Digital Search and Seizure refers to the ability of the United States Government to obtain and read an individual's private digital correspondence and material under The Fourth Amendment of the United States Constitution.

== Reasonable Expectation of Privacy ==
The Fourth Amendment of the United States Constitution protects against unreasonable search and seizure. Originally, remote surveillance of a person's communications, such as a telephone call, was not considered search and seizure without an "actual physical invasion" of a defendant's property. However, that standard was changed by the Supreme Court in 1967 in Katz v. United States when The Court considered a case where police bugged a phone booth and listened to defendant's phone call. Instead of the Fourth Amendment protecting private spaces defined by physical boundaries, The Court defined private spaces as where there is a "reasonable expectation of privacy." Since Katz, additional case law has defined the scope of "reasonable expectation of privacy" to include cellphones and location data gathered by cellphones.

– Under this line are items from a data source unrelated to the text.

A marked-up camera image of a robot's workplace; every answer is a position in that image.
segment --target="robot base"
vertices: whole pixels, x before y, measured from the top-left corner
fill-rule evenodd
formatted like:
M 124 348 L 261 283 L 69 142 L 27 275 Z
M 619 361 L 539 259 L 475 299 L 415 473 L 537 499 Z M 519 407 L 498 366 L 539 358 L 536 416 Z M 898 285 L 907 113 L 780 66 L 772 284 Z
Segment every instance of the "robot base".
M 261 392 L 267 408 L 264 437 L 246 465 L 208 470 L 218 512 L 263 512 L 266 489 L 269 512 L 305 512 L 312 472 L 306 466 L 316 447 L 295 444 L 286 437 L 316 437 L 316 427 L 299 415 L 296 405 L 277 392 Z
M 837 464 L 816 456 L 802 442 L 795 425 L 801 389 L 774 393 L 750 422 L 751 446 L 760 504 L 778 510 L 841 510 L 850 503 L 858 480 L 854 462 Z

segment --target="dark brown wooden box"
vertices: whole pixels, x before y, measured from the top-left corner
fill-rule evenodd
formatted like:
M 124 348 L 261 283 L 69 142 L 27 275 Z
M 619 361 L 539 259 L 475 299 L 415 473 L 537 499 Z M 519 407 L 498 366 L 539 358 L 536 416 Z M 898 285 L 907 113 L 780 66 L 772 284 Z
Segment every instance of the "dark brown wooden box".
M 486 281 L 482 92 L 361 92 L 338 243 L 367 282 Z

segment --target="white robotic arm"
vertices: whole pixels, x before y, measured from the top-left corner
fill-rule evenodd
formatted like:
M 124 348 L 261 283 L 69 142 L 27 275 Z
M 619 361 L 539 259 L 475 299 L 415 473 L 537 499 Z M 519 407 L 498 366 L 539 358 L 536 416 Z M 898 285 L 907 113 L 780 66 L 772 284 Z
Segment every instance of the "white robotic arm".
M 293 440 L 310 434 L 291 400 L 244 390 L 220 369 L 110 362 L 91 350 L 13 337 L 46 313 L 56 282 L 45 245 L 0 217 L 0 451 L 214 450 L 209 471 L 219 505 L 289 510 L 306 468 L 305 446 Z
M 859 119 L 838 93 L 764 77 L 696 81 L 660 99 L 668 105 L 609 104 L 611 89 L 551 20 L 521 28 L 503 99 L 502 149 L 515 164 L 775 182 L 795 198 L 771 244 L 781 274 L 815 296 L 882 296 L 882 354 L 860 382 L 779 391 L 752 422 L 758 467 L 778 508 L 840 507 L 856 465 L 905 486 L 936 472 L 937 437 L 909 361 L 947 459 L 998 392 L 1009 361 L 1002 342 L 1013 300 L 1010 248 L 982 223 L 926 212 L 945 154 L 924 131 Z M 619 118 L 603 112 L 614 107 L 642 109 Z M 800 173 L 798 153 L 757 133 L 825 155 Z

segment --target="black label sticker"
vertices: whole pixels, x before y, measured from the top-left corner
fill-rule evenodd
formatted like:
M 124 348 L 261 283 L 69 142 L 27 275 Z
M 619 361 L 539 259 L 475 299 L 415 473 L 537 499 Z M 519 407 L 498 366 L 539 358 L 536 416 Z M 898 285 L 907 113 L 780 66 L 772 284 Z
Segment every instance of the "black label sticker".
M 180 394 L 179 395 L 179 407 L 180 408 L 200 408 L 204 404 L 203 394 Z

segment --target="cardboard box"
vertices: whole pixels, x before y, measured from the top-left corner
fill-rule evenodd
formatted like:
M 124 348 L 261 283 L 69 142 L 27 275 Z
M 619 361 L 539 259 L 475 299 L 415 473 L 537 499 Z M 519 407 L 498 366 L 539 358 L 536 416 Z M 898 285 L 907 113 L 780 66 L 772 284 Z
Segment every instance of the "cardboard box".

== Reasonable Expectation of Privacy on the Internet ==
To keep up with the application of the Fourth Amendment to the internet, law enforcement is taught to consider a computer or cellphone as a closed container like a file cabinet, which are protected under the Fourth Amendment. If someone gives away their computer they lose Fourth Amendment protection; unless they retain control over the computer, such as temporarily leaving it with a friend for safekeeping.

While caselaw can establish specific examples of when there is a reasonable expectation of privacy, the nature of the internet makes the application of the Fourth Amendment complicated. First, when there is a reasonable expectation of privacy is difficult to determine because internet users constantly disclose information to third parties, such as Internet Service Providers, as part of the regular functioning of the internet. Second, ISPs are required to turn over records by a court order such as a subpoena. Subpoenas do not have the same threshold of probable cause as required by search warrants under the Fourth Amendment. Lastly, ISPs are generally private entities, therefore they can voluntarily search their users records and voluntarily turn them over to the government without violating the Fourth Amendment.

== Legal Protections ==
However, there are federal laws that apply Fourth Amendment principles to the internet age. One such law is the Stored Communications Act which protects against search and seizure of digital information stored in memory. A search warrant is required to obtain the contents of an unread electronic communication that has been in storage for 180 days or less. A search warrant, a subpoena with notice, or court order meeting certain specifications is required to obtain the contents of an unread electronic communication in storage for more than 180 days, or a read electronic communication.

Additionally, a network provider may not voluntarily disclose the content of an electronic communication except when: (1) disclosure is to the intended recipient or (2) someone who needs the information to send the data to the intended recipient, (3) the originator gives consent, (4) the provider needs to protect its interests (i.e. in case of a data breach), (5) the content contains child pornography, (6) the provider accidentally discovers evidence to a crime, (7) there is a serious emergency, or (8) otherwise provided by law. There are no federal regulations governing electronic search and seizure, but the FCC requires international common carriers to make their communications with parties in the United States in a form that subjects them to the Stored Communications Act, the Wiretap Act, and the Pen Register and Trap and Trace Statute.